Science-based targets

While the art of storytelling is crucial to getting boardroom buy-in, Rabinovitch is quick to note that data can sometimes paint the business case in a way that empathy and narratives can’t.

Mars originally set science-based targets for its in-house emissions in 2009. The company has since reduced emissions by more than 29% against 2007 levels, originally targeting a 40% absolute reduction by 2020.

The 40% target was established with the help of World Resources Institute (WRI). At the time, WRI recommended that Mars covered its entire value chain with a carbon target, including emissions from land use-change. According to Rabinovitch, Mars had neither the tools or the data to set a value chain target back then.

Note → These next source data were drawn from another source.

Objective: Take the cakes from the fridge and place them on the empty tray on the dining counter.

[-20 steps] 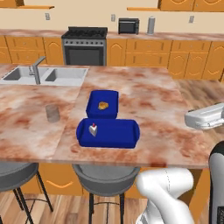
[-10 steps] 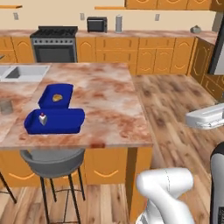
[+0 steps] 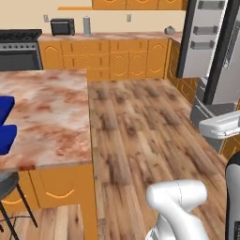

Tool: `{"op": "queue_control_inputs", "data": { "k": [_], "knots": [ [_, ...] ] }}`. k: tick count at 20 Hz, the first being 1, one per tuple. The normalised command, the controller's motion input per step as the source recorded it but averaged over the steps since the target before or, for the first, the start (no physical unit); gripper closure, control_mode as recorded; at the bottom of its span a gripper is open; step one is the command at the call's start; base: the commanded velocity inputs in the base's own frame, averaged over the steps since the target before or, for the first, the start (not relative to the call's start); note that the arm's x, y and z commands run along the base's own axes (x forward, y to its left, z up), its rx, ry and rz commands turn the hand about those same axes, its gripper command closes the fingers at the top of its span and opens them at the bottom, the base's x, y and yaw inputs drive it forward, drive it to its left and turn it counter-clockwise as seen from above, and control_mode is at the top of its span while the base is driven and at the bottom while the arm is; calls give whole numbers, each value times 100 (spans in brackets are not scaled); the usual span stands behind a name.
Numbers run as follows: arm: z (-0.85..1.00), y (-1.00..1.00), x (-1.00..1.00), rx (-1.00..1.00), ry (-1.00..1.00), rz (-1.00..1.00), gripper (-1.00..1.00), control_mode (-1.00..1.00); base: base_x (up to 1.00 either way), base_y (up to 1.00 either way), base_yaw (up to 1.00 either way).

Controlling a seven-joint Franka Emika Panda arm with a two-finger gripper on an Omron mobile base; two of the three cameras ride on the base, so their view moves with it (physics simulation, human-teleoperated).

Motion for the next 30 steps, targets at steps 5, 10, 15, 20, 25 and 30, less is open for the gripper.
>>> {"op": "queue_control_inputs", "data": {
  "k": [5, 10, 15, 20, 25, 30],
  "knots": [
    [0, 0, 0, 0, 0, 0, -100, 100, 67, -91, -17],
    [0, 0, 0, 0, 0, 0, -100, 100, 100, -13, -9],
    [0, 0, 0, 0, 0, 0, -100, 100, 100, -3, -7],
    [0, 0, 0, 0, 0, 0, -100, 100, 100, -31, -13],
    [0, 0, 0, 0, 0, 0, -100, 100, 100, -25, -32],
    [0, 0, 0, 0, 0, 0, -100, 100, 100, -3, -43]
  ]
}}
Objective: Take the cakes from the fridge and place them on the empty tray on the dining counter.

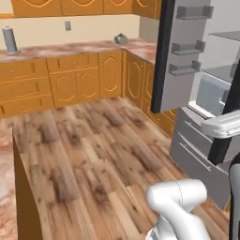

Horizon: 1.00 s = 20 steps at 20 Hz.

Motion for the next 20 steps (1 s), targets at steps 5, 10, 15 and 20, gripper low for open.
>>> {"op": "queue_control_inputs", "data": {
  "k": [5, 10, 15, 20],
  "knots": [
    [0, 0, 0, 0, 0, 0, -100, 100, 95, 13, -51],
    [0, 0, 0, 0, 0, 0, -100, 100, 68, 10, -58],
    [0, 0, 0, 0, 0, 0, -100, 100, 47, 3, -58],
    [0, 0, 0, 0, 0, 0, -100, 100, 76, 64, -62]
  ]
}}
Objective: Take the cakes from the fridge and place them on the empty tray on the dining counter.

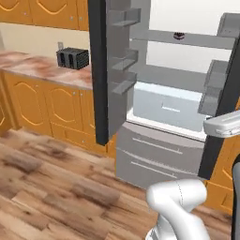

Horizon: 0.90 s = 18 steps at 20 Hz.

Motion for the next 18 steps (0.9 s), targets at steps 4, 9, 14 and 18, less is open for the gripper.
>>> {"op": "queue_control_inputs", "data": {
  "k": [4, 9, 14, 18],
  "knots": [
    [0, 0, 0, 0, 0, 0, -100, 100, 66, 58, -69],
    [0, 0, 0, 0, 0, 0, -100, 100, 51, 21, -70],
    [0, 0, 0, 0, 0, 0, -100, 100, 61, 44, -68],
    [0, 0, 0, 0, 0, 0, -100, 100, 56, 91, -46]
  ]
}}
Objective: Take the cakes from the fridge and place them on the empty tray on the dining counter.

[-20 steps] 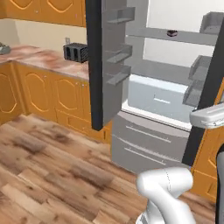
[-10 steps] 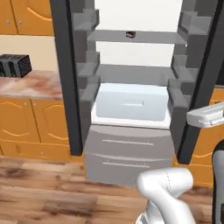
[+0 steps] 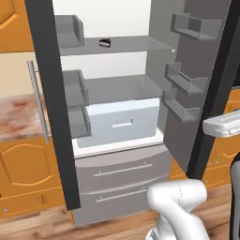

But eight years on, that target has finally been agreed and set. Mars’ new sustainability strategy includes a target to reduce emissions across the value chain by 67% by 2050. Other targets, such as a commitment to “hold flat the total land use associated with [it’s] value chain”, eliminate water use in excess of “sustainable levels” in its value chain and improve the working lives of one million people that it sources from have also been publicised.

For Rabinovitch, science-based targets helped to strengthen the business case for the new sustainability strategy, mainly because they are still ambitious and stretching despite no longer being arbitrary. As Rabinovitch explains, science-based targets serve a purpose.

“One thing that is so powerful about science-based targets is that it drives an alignment and consistency which moves the discussion to delivery rather than what the target should be,” Rabinovitch says. “If everyone who commits to them delivers on them, then we’ll avoid the worst impacts of climate change.

“These targets are stretched by design, but they target more than you know how to accomplish for a reason. Having a meaningful anchor really gets people focused and motivated and gets people talking about new strategies. If we had not gone down the path of science-based targets, I don’t think we would’ve got this to this strategy.”

Rabinovitch notes that the new targets were built from a thought process that has been eight years in the making. It’s not just an arbitrary number to make it look like the company is improving, it’s actively attempting to comply with the targets of the Paris Agreement.

The role of the messenger

Mars will also unveil a new plan to engage consumers on the climate agenda in the coming weeks. Leveraging the promoting power of one of the world’s biggest brands, M&M’s, Mars will call on consumers to champion renewable energy and combat climate change.

The company already purchases 100% renewable electricity to power all 12 of its UK factories and its US facilities. From next year, a total of 11 markets will use renewable energy to cover 100% of operations.

Looking ahead, Mars will look to account for emissions associated with deforestation, a notion that is common for national governments, but a “new idea in the corporate sector”, according to Rabinovitch. In fact, Rabinovitch claims that Mars will explore ways to sequester carbon in its supply chains to boost soil productivity and reduce emissions.

But as the agenda moves forward, it is important to note that even Reid’s role in promoting the strategy will continue. The chief executive will continue to voice his stance on climate change at the UN General Assembly and Climate Week in New York later this month. In fact, Rabinovitch believes that Reid’s role in the new strategy could have a long-lasting, although less-noticeable, impact in the private sector’s battle against climate change.

“Frankly the chief executives of other companies aren’t going to listen to what I say,” Rabinovitch adds. “But the fact that our chief executive is telling the story means that others will hear it from one of their peers. They’re much more likely to take the message to heart and pass it to their sustainability teams.

“Even who the messenger is, is part of the story and an important aspect of scaling the message to do more; in the same way, we realise the need to do more.”